Scientific classification
- Kingdom: Plantae
- Clade: Tracheophytes
- Clade: Angiosperms
- Clade: Eudicots
- Clade: Rosids
- Order: Fagales
- Family: Fagaceae
- Genus: Quercus
- Subgenus: Quercus subg. Cerris
- Section: Quercus sect. Cyclobalanopsis
- Species: Q. stenophylloides
- Binomial name: Quercus stenophylloides Hayata
- Synonyms: Cyclobalanopsis stenophylloides (Hayata) Kudô & Masam, 1930; Quercus salicina var. stenophylloides (Hayata) S.S. Ying, 1988; Quercus salicina var. asiatica C.F.Shen; Quercus salicina var. stenophylloides (Hayata) S.S.Ying;

= Quercus stenophylloides =

- Genus: Quercus
- Species: stenophylloides
- Authority: Hayata
- Conservation status: LC
- Synonyms: Cyclobalanopsis stenophylloides (Hayata) Kudô & Masam, 1930, Quercus salicina var. stenophylloides (Hayata) S.S. Ying, 1988, Quercus salicina var. asiatica C.F.Shen, Quercus salicina var. stenophylloides (Hayata) S.S.Ying

Species of plant

Quercus stenophylloides, also called Arisan oak, is a species of evergreen, broad-leaf tree endemic to Taiwan. It is placed in Quercus subgenus Cerris, section Cyclobalanopsis.

== Description ==
Quercus stenophylloides can grow up to 15 m (49 ft) tall, with trunks up to 40 cm (16 in) wide. They have gray branchlets with lenticels.

=== Leaf ===
Leaf shape can range from lanceolate to ovate-oblong, 6–14.5 cm (2.4–5.7 in) long, 1.2–4.2 cm (0.5–1.7 in) wide, acuminate at apex, and acute or obtuse at base.

They are green on the upside, grayish-white, glaucous or green and hairy beneath.

The texture is coriaceous. Echinate-serrate on the edge. Midribs are concave above, elevated beneath. There are 9–17 pairs of lateral veins. Petioles are 1–2.3 cm (0.4–0.9 in) long.

=== Flower ===
Blooming from May to June, the flowers are unisexual and are both small, hairy, growing on the same individual tree.

Both are arranged on a stem, only staminate flowers' are a lot longer. Also, staminate flowers are arranged spirally on a slim drooping stem — this is called catkins.

Staminate catkins are about 5 cm (2 in) long; Staminate flowers are about 3.5 mm (0.14 in) long; 4–6 perianths, lobed, hairy outside, glabrous inside; 4 - 9 stamens, filaments 2.5 mm (0.1 in) long, anthers 1 mm(0.04 in) long.
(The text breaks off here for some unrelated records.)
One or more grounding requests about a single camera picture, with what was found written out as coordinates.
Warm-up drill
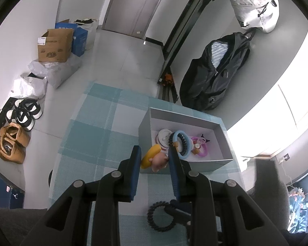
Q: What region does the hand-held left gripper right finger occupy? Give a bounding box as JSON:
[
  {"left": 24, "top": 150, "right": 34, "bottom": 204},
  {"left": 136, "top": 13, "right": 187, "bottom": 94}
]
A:
[{"left": 168, "top": 147, "right": 289, "bottom": 246}]

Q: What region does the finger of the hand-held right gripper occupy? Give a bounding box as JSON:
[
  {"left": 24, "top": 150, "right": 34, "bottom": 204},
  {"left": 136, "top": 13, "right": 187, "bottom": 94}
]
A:
[{"left": 165, "top": 199, "right": 193, "bottom": 226}]

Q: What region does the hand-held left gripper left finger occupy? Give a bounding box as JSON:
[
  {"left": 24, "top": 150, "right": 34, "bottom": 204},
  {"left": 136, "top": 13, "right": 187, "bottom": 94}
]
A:
[{"left": 21, "top": 146, "right": 142, "bottom": 246}]

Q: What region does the pink pig figure yellow hair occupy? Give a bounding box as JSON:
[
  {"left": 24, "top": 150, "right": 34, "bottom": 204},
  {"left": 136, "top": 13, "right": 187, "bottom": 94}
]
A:
[{"left": 141, "top": 144, "right": 170, "bottom": 173}]

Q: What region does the black spiral hair tie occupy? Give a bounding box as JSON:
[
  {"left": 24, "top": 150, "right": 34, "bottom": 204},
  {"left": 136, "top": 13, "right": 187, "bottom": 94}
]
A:
[
  {"left": 147, "top": 202, "right": 176, "bottom": 233},
  {"left": 169, "top": 132, "right": 189, "bottom": 154}
]

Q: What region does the grey cardboard box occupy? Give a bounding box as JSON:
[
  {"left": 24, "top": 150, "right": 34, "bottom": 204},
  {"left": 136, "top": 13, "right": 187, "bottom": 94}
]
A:
[{"left": 138, "top": 107, "right": 234, "bottom": 175}]

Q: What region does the white round pin badge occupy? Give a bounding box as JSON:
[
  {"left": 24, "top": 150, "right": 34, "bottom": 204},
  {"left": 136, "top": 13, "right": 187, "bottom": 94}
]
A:
[{"left": 158, "top": 129, "right": 175, "bottom": 149}]

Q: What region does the teal checked tablecloth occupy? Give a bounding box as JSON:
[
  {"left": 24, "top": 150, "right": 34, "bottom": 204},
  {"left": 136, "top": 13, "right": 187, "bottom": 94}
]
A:
[{"left": 48, "top": 82, "right": 247, "bottom": 246}]

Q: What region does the black jacket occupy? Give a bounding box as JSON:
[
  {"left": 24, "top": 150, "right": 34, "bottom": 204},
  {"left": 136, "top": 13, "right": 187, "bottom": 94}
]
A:
[{"left": 179, "top": 32, "right": 251, "bottom": 111}]

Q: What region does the floral cloth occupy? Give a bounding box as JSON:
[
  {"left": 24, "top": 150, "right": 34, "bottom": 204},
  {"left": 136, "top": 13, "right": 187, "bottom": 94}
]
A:
[{"left": 287, "top": 187, "right": 308, "bottom": 233}]

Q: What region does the black white sneaker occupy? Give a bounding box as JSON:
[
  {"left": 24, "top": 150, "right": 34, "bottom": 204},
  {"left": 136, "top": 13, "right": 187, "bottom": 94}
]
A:
[
  {"left": 6, "top": 109, "right": 35, "bottom": 132},
  {"left": 14, "top": 99, "right": 43, "bottom": 120}
]

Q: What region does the brown shoe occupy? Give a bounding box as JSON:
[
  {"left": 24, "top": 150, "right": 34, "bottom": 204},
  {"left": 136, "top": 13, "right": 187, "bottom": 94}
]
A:
[
  {"left": 0, "top": 123, "right": 31, "bottom": 147},
  {"left": 0, "top": 140, "right": 26, "bottom": 164}
]

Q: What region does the white plastic bag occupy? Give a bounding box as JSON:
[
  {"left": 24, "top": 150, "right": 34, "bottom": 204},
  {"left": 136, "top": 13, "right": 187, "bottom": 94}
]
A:
[
  {"left": 11, "top": 75, "right": 48, "bottom": 99},
  {"left": 28, "top": 56, "right": 82, "bottom": 89}
]

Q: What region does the striped shirt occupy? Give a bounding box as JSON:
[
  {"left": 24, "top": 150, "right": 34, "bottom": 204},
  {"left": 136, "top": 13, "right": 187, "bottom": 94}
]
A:
[{"left": 211, "top": 41, "right": 229, "bottom": 68}]

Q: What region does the dark blue shoe box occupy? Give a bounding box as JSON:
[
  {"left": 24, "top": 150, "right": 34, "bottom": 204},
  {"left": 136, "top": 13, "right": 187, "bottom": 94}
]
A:
[{"left": 0, "top": 164, "right": 25, "bottom": 209}]

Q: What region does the blue cardboard box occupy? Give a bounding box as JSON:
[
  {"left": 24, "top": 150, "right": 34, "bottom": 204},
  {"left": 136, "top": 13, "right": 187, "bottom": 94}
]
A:
[{"left": 55, "top": 22, "right": 89, "bottom": 57}]

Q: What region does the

Pistillate flowers are 2 mm (0.08 in) long, and 3.5 mm (0.14 in) wide; 3–4 perianths, lobed, hairy, 3–4 styles, curved.

=== Fruit ===
Fruits mature from October to November. They are first green, then brown and fall to the ground when mature. The cupules are 0.9–1.2 cm (0.4–0.5 in) long, 1.3–1.5 cm(0.5–0.6 in) across, scales in 8–9 concentric rings, tomentose, margins of rim dentate-serrate; nuts ellipsoid, 1.7–2.1 cm (0.7–0.8 in) long, 1.2–1.6 cm (0.5–0.6 in) across.

== Distribution ==
They are commonly seen in mountains at elevations of 900 – 2600 m throughout the island of Taiwan.